German DH “Sell’Yogiyo’ and take over’Baemin’”… Delivery app market disruption expected

The Fair Trade Commission decided to sell its subsidiary Yogiyo in order to acquire the nation’s No. 1 delivery application (app)’Baedal People (Baemin)’ to Delivery Hero (DH) in Germany. DH, which had been opposed to the FTC’s position, said it would accept the decision. As Yogi Yoga, the second largest delivery app in Korea, comes out for sale, the domestic delivery app market is expected to change.

On the 29th, the Fair Trade Commission announced that it has confirmed the results of the merger review that DH will approve the acquisition of Baemin under the condition of selling 100% of Yogiyo’s stake. It also issued an order to maintain the current status until the sale of the stake is completed, in order to prevent a decline in competitiveness such as Yogiyo service quality. Although it was supposed to be sold within 6 months, it plans to allow an extension of the period if unavoidable circumstances are recognized. In December of last year, DH signed a contract to acquire 88% of Baemin’s elegant brothers for $4 billion (approximately 4.4 trillion won).

The FTC decided that if DH had both Baemin and Yogiyo, the delivery app market would become a de facto monopoly. According to the Fair Trade Commission, the share of the transaction amount between DH and Baemin in the delivery app market reached 99.2% in 2019 and 96.6% in July this year. DH recently insisted that competition will remain as’Coupangitz’ is growing rapidly, but it was not accepted. “The fact that Baemin actually tried to raise the fee while reorganizing the fee system in April was a reference for the review,” said Sungwook Cho, chairman of the Fair Trade Commission.

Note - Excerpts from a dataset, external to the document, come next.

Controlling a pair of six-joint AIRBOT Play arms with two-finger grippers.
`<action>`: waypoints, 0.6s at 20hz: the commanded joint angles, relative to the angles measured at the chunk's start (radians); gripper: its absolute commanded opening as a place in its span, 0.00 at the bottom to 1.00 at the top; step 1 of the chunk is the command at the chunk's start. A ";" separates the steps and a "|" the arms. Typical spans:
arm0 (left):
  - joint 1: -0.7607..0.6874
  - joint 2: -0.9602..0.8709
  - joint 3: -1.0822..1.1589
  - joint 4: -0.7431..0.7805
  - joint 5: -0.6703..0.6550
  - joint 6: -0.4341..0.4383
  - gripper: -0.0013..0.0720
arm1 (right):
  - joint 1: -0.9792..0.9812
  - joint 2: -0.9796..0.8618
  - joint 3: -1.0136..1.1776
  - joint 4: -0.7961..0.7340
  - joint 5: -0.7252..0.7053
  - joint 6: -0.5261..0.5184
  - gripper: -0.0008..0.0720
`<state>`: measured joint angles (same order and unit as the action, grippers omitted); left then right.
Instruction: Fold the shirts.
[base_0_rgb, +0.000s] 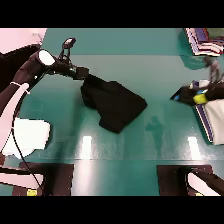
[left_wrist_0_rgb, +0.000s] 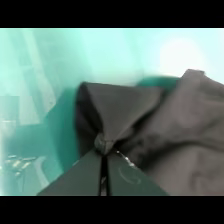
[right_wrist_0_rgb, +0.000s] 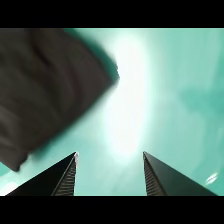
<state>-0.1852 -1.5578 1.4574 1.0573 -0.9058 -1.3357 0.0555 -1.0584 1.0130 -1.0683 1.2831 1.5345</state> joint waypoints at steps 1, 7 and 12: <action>0.019 0.022 0.004 0.015 -0.021 0.009 0.05 | 0.019 -0.077 -0.276 0.174 -0.235 -0.061 0.66; 0.019 0.022 0.004 0.016 -0.023 0.010 0.05 | 0.175 -0.359 -0.197 0.404 -0.494 -0.183 0.65; 0.020 0.022 0.004 0.016 -0.023 0.009 0.05 | 0.225 -0.521 -0.003 0.388 -0.488 -0.182 0.40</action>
<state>-0.1669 -1.5364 1.4605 1.0725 -0.9283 -1.3266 0.2489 -1.4918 0.9237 -0.6811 0.8242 1.3636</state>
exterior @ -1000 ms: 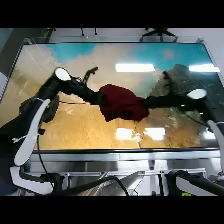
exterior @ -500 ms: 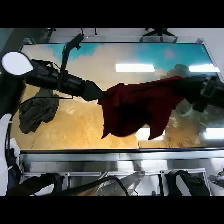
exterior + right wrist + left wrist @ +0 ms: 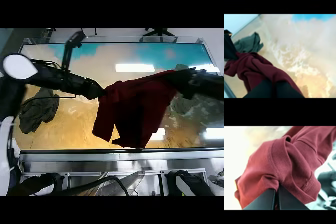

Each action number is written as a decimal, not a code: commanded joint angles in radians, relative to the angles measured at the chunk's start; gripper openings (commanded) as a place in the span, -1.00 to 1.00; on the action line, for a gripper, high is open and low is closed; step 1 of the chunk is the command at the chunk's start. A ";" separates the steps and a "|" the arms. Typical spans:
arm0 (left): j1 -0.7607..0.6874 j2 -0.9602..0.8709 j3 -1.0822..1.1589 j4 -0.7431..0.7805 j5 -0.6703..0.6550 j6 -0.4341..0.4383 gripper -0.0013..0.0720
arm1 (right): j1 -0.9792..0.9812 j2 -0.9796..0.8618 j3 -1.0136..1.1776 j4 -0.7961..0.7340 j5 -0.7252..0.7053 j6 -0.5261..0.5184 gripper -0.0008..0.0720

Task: Fold the shirts.

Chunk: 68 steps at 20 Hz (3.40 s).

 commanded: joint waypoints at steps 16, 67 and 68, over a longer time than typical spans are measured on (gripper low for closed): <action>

DH said acceptance. DH said, “We respect the decision of the FTC. “It is very regrettable that we have to make a difficult decision to sell Delivery Hero Korea (Yogiyo) for M&A.” DH rebelled against the FTC’s conditional sale recommendation last month, saying, “I disagree,” but it seems that it is profitable to sell Yogiyo as it can obtain Baemin, the number one in the Korean market. An official in the IT industry said, “DH has made a bold decision because it is highly likely to lead to a winner takeover of the top-ranked operator due to the nature of the platform market.”

As Yogi Yoga with 18% market share comes out for sale, it is expected that the distribution industry, the platform, and the investment industry will unfold. The market estimates that Yogiyo’s ransom is around 2 trillion won. First of all, the latecomers of the industry, such as Coupang Itz and Wemepo, are mentioned as candidates. However, there are observations that DH is unlikely to sell Yogiyo to competitors who will threaten Baemin. Large IT platform operators such as Naver, which operates a simple order service, and Kakao, which order food through Kakao Talk, are also selected as candidates. The companies are in the position that they are not considering the acquisition at this time. There are also observations that it will be difficult to find buyers easily. An official from the investment banking (IB) industry said, “Conflicts with self-employed companies over fees are unlikely to arise. Even for private equity funds, it will be difficult to come out because only Bae Min is paradoxically the one to try to exit.”

Regarding the FTC’s decision to’conditionally approve’, the startup industry was concerned that it would make M&A difficult, lowering the value of startups and reducing investment. The Korea Startup Forum, a startup organization, criticized that “the platform operators have turned away from the fact that they can enter the food delivery market as much as possible based on the network effect.”